# [Task statement]
Write out every line exactly, from the first line of the records below through the line that contains "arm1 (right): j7".

# [Data for this task]
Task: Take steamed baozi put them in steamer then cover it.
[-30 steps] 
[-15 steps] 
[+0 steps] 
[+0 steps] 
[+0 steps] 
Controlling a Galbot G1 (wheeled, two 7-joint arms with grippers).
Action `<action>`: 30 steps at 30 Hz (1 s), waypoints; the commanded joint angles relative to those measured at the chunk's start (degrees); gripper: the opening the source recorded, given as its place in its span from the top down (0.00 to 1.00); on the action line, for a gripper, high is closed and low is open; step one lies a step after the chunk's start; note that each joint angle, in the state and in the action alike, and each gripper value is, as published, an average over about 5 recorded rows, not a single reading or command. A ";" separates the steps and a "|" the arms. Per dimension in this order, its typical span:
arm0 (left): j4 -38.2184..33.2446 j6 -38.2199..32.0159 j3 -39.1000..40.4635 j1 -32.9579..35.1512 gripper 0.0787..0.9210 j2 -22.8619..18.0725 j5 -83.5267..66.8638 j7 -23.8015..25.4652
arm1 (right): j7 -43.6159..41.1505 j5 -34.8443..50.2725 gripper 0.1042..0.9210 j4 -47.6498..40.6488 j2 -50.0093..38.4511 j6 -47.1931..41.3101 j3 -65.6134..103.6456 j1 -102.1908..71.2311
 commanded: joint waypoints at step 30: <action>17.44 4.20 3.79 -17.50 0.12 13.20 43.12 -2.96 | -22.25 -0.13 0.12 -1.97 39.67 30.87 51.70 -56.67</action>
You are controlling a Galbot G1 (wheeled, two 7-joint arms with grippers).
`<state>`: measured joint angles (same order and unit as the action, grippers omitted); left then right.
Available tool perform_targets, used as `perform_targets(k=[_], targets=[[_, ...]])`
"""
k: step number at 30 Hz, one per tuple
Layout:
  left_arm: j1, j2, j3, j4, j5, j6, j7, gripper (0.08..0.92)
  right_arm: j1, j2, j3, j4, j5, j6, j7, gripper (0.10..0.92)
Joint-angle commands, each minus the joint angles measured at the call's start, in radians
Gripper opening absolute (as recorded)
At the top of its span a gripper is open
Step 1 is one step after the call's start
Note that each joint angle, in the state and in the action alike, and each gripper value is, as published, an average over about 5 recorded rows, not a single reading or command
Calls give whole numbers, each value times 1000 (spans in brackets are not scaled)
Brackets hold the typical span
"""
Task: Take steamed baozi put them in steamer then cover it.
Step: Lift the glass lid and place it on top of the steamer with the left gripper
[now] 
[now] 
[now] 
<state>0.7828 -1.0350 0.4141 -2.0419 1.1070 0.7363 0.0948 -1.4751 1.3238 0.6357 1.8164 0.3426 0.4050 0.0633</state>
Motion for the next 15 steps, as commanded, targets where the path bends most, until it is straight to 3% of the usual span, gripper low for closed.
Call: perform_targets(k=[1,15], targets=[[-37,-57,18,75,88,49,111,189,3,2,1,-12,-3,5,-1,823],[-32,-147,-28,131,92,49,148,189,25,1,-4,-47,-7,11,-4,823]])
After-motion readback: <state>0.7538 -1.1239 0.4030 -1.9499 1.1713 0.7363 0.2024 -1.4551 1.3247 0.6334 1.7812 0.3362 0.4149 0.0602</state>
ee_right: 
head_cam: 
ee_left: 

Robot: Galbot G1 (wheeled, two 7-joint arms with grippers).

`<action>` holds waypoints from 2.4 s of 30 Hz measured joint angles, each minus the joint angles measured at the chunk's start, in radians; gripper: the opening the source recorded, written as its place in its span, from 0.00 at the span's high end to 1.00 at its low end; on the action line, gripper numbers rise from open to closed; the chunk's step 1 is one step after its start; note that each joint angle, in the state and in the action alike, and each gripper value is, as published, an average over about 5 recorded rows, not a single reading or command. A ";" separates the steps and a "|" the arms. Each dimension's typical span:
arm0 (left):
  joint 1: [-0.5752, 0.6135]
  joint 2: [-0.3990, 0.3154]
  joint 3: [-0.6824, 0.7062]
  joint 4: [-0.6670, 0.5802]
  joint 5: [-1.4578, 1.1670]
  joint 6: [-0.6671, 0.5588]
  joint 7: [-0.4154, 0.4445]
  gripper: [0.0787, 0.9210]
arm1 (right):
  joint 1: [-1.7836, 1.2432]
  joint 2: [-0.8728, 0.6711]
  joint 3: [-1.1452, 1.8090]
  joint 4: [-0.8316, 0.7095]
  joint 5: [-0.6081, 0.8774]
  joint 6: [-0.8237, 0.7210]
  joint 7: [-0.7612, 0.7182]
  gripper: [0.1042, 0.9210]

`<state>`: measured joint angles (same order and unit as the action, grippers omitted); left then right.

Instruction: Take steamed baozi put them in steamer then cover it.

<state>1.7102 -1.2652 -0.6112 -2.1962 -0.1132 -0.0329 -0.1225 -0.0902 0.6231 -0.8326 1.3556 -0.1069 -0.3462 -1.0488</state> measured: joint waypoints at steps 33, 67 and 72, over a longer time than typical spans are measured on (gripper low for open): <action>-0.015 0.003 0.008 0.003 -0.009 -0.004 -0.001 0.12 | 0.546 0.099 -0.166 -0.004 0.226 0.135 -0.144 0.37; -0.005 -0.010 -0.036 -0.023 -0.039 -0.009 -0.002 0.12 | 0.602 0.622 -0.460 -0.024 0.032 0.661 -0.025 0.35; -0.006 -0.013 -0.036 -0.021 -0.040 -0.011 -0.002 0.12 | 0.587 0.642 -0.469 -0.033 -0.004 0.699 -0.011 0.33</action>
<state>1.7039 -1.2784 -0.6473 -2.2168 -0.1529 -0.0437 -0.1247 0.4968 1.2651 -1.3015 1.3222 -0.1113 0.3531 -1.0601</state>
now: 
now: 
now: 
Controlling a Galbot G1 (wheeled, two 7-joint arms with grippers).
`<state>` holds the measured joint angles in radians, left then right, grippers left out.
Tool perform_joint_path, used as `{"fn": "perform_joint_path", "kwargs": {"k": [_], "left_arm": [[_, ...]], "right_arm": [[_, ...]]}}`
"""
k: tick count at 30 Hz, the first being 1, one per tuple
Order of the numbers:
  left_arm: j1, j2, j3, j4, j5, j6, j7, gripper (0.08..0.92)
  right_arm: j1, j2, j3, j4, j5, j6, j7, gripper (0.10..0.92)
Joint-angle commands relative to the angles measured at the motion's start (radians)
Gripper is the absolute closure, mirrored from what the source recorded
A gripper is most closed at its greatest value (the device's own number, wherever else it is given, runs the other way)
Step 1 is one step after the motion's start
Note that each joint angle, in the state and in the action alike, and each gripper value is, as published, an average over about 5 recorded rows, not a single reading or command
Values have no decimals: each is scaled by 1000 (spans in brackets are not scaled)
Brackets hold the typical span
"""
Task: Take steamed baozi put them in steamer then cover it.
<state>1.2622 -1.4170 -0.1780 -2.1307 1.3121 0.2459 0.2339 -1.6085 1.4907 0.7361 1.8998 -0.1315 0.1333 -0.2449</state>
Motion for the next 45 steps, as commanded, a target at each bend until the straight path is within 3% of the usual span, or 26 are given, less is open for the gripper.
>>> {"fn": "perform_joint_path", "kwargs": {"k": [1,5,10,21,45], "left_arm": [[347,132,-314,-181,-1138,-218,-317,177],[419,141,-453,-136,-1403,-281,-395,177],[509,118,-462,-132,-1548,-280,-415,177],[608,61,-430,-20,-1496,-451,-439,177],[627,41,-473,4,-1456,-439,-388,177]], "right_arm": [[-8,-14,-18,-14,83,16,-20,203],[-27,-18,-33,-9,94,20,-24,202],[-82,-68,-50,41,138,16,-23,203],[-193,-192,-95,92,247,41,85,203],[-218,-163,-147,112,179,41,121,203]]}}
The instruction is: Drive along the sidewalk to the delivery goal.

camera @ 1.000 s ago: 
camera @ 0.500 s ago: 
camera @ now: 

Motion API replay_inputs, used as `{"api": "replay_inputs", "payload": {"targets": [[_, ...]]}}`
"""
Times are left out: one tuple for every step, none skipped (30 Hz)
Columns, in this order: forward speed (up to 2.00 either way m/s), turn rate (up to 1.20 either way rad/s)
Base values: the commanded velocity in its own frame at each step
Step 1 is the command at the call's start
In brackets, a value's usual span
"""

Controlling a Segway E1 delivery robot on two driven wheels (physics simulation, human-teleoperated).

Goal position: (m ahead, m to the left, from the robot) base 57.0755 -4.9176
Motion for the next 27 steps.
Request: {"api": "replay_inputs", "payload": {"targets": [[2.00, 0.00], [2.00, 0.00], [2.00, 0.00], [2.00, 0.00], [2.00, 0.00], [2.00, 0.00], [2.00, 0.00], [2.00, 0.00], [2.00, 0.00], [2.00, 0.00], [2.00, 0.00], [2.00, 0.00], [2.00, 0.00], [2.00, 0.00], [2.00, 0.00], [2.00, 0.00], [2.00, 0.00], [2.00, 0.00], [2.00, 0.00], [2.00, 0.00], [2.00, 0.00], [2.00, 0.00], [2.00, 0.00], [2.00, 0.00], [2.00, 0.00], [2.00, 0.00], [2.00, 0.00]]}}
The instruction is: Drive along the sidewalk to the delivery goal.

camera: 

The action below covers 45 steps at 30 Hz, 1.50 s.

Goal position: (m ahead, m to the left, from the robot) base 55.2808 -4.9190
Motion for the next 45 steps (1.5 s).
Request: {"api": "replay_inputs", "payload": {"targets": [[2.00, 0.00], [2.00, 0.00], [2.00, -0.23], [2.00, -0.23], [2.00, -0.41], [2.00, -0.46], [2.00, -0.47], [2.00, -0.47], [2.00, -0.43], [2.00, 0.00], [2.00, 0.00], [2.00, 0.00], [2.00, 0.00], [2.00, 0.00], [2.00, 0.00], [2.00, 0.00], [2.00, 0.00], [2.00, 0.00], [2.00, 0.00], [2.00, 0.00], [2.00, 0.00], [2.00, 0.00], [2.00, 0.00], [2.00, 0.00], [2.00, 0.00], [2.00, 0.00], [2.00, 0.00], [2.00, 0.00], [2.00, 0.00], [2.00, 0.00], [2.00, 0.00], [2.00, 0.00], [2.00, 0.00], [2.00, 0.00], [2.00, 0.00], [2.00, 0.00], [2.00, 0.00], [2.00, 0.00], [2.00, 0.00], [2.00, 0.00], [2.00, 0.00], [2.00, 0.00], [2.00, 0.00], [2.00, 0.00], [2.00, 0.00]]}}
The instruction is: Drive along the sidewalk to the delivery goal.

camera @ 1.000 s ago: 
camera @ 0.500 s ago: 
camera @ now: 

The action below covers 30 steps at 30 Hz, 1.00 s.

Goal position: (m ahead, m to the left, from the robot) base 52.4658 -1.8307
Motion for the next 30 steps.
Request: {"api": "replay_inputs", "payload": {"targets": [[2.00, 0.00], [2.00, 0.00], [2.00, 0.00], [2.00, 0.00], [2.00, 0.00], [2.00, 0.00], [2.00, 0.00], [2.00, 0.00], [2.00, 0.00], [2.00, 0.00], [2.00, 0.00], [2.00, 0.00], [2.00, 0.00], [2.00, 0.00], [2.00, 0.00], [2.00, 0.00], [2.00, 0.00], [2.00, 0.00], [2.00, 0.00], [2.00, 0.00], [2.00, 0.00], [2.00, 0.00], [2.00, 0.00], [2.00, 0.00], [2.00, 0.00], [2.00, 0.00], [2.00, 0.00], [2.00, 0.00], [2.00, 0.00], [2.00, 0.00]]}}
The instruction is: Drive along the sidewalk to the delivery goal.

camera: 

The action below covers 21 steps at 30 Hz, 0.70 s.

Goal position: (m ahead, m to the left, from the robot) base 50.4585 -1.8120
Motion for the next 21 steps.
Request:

# [Exercise response]
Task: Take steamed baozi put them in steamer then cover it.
[-30 steps] 
[-15 steps] 
[+0 steps] 
[+0 steps] 
[+0 steps] 
Controlling a Galbot G1 (wheeled, two 7-joint arms with grippers).
Action `<action>`: 30 steps at 30 Hz (1 s), waypoints; the commanded joint angles relative to those measured at the chunk's start (degrees); gripper: the opening the source recorded, given as its place in its span from the top down (0.00 to 1.00); on the action line, for a gripper, high is closed and low is open; step one lies a step after the chunk's start; note that each joint angle, in the state and in the action alike, and each gripper value is, as published, an average over about 5 recorded rows, not a single reading or command. A ";" separates the steps and a "|" the arms. Per dimension in this order, its typical span:
arm0 (left): j4 -38.2184..33.2446 j6 -38.2199..32.0159 j3 -39.1000..40.4635 j1 -32.9579..35.1512 gripper 0.0787..0.9210 j2 -22.8619..18.0725 j5 -83.5267..66.8638 j7 -23.8015..25.4652
arm1 (right): j7 -43.6159..41.1505 j5 -34.8443..50.2725 gripper 0.1042..0.9210 j4 -47.6498..40.6488 j2 -50.0093..38.4511 j6 -47.1931..41.3101 j3 -65.6134..103.6456 j1 -102.1908..71.2311

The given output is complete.